> What to work on
Set out exactly, line by line, the stretch of data below that begins at the line containing "What is at each" and ends at the line containing "Look at (88, 94)", with both ends kept.

> Material provided
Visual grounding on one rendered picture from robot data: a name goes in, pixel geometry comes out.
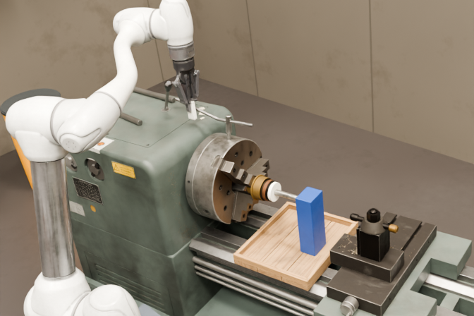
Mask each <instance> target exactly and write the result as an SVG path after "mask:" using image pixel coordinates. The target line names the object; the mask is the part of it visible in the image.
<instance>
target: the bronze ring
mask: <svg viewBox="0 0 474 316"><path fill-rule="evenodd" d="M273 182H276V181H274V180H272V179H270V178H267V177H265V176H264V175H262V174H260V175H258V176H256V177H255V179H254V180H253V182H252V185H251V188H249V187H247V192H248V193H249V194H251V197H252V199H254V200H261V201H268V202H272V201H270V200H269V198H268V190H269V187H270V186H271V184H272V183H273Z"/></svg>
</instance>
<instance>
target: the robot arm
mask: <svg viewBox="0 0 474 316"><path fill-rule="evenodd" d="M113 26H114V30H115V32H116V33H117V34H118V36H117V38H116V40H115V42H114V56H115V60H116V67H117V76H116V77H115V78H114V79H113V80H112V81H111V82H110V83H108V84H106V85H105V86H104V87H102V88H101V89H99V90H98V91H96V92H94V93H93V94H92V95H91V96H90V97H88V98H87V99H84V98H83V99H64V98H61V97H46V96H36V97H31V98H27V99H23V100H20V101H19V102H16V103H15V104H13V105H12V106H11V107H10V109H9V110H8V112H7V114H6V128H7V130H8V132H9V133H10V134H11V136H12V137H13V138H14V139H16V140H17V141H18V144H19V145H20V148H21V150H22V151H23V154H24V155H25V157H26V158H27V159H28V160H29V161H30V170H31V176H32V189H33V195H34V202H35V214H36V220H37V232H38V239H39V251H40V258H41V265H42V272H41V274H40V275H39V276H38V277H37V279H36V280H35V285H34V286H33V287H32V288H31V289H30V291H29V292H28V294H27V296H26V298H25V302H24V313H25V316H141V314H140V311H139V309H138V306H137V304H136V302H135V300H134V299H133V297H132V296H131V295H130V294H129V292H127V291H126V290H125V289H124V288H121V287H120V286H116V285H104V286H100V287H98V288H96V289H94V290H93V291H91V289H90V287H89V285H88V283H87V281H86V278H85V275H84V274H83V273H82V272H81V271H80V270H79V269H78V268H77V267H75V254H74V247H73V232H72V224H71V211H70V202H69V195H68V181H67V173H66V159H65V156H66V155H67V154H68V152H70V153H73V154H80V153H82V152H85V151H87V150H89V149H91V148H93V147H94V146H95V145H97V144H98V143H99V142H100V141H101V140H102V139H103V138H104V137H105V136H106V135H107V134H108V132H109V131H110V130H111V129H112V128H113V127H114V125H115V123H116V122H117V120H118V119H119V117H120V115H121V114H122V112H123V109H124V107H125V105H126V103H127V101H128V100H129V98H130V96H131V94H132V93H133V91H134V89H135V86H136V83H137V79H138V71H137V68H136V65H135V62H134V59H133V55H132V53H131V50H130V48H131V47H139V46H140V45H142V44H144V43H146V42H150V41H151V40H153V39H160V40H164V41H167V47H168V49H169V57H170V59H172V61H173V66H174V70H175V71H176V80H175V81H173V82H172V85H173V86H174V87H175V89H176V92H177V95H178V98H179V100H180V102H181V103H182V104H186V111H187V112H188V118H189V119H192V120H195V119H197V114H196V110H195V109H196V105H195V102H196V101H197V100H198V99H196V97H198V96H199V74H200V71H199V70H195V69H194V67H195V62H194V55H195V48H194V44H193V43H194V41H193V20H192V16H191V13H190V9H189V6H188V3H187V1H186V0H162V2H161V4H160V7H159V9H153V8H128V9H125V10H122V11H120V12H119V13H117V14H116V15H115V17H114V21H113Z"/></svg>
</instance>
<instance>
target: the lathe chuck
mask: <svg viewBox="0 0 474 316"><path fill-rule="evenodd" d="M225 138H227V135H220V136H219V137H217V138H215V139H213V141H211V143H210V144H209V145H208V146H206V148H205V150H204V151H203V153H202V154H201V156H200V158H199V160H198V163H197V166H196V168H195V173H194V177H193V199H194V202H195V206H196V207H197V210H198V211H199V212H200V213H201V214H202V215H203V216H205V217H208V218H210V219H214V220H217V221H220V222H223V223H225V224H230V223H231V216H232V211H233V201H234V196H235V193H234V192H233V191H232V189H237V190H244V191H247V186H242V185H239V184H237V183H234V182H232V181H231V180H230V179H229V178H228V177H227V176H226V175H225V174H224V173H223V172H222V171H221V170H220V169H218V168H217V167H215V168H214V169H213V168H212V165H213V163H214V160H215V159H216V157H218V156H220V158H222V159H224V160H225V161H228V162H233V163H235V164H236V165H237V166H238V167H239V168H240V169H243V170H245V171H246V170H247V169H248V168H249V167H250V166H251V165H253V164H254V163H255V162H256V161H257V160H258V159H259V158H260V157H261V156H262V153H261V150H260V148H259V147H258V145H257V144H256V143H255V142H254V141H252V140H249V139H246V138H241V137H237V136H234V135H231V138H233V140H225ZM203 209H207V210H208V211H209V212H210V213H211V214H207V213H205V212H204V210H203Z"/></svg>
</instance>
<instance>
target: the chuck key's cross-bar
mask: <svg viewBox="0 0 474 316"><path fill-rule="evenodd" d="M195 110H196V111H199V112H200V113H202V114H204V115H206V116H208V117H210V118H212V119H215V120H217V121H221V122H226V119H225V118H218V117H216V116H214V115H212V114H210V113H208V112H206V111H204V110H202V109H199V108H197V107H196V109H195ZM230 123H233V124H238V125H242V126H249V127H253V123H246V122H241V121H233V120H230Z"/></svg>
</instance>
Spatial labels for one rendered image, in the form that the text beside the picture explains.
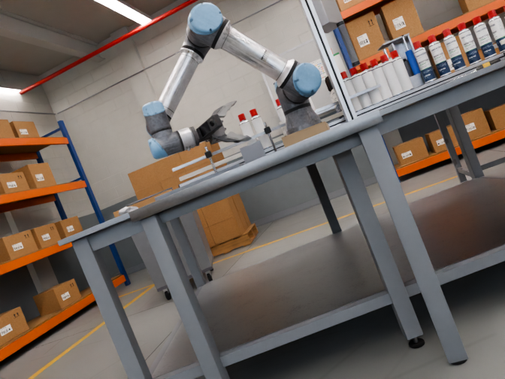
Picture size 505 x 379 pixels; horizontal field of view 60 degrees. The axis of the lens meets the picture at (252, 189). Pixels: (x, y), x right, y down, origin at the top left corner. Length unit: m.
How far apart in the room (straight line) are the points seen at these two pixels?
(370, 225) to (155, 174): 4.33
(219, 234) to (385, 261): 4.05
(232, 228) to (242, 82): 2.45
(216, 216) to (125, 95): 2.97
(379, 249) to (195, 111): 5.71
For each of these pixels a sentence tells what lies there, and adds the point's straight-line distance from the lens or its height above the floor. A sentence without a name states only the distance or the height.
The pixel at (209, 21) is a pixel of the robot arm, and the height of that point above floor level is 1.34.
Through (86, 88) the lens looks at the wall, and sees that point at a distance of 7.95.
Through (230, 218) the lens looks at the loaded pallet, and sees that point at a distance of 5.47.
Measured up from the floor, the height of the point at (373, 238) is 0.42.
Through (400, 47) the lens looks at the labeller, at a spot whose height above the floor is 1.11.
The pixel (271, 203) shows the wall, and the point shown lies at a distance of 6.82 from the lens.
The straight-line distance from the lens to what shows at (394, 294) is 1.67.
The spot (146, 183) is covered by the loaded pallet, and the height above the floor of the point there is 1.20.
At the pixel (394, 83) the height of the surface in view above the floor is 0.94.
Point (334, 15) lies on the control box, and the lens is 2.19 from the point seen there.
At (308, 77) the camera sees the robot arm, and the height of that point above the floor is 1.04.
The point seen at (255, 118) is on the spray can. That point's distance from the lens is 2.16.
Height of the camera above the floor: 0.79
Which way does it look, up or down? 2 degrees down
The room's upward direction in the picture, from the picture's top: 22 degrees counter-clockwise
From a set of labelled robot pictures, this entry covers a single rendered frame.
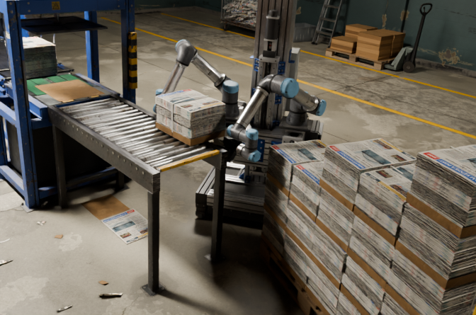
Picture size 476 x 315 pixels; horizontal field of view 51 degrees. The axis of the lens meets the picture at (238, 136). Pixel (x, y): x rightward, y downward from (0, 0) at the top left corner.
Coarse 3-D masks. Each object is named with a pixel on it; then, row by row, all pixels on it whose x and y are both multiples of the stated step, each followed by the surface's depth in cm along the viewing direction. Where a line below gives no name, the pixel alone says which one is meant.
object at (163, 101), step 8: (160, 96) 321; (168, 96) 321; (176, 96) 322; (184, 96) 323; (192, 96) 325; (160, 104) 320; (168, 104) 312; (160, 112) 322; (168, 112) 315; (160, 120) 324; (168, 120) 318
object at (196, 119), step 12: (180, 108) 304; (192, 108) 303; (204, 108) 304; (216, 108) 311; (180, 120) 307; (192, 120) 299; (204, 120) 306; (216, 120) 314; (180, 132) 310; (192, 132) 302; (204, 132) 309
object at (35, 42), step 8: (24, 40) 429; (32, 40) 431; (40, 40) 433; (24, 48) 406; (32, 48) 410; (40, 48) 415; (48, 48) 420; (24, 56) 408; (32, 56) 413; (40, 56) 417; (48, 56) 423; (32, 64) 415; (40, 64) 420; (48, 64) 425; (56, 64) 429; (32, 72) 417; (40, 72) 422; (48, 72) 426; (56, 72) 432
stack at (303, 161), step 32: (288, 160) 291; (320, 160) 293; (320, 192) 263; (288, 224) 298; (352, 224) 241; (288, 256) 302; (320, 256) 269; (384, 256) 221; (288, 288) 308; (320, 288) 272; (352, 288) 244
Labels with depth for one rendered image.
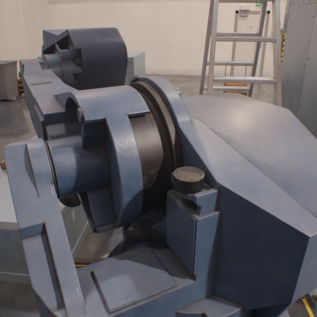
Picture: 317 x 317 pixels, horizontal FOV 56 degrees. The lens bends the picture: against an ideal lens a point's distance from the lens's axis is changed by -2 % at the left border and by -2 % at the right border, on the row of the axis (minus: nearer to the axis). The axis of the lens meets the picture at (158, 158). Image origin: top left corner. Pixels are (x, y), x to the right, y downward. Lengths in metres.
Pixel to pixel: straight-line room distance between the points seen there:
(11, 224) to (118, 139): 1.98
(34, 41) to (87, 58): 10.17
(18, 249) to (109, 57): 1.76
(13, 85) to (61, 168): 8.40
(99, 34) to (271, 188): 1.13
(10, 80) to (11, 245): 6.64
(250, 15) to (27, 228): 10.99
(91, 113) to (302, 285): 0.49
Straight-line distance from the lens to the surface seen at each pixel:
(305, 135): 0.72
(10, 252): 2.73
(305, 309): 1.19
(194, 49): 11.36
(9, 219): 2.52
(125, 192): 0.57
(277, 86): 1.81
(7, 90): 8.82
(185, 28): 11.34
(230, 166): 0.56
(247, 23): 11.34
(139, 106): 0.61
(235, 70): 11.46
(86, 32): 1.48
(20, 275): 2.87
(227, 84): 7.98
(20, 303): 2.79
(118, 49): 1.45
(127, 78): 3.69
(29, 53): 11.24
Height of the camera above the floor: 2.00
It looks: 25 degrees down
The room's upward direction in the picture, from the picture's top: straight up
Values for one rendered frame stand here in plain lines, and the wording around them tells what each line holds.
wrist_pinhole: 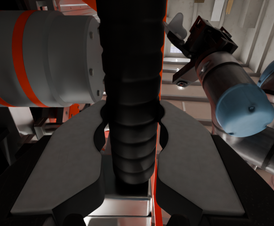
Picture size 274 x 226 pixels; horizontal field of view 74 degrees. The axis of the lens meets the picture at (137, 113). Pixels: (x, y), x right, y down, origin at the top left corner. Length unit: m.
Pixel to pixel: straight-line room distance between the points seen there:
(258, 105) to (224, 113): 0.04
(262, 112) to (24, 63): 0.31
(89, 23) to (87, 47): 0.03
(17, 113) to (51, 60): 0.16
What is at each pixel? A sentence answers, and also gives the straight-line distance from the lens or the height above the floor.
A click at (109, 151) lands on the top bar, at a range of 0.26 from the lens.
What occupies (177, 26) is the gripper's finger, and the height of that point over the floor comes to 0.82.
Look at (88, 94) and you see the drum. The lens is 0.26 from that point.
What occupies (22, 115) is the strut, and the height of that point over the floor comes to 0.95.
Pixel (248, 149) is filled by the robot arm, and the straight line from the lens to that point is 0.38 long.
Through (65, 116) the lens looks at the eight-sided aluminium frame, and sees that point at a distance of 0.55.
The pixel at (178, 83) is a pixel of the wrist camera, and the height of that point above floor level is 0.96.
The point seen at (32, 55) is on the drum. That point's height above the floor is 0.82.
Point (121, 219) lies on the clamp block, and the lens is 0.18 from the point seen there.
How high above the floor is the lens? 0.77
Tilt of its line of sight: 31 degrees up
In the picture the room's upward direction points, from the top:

> Expected output
What is at each pixel? A sentence answers, and also gives the straight-line distance from the lens or the height above the floor.
A click at (109, 151) lands on the top bar, at a range of 0.26 from the lens.
What occupies (177, 26) is the gripper's finger, and the height of that point over the floor comes to 0.82.
Look at (88, 94) and you see the drum. The lens is 0.26 from that point.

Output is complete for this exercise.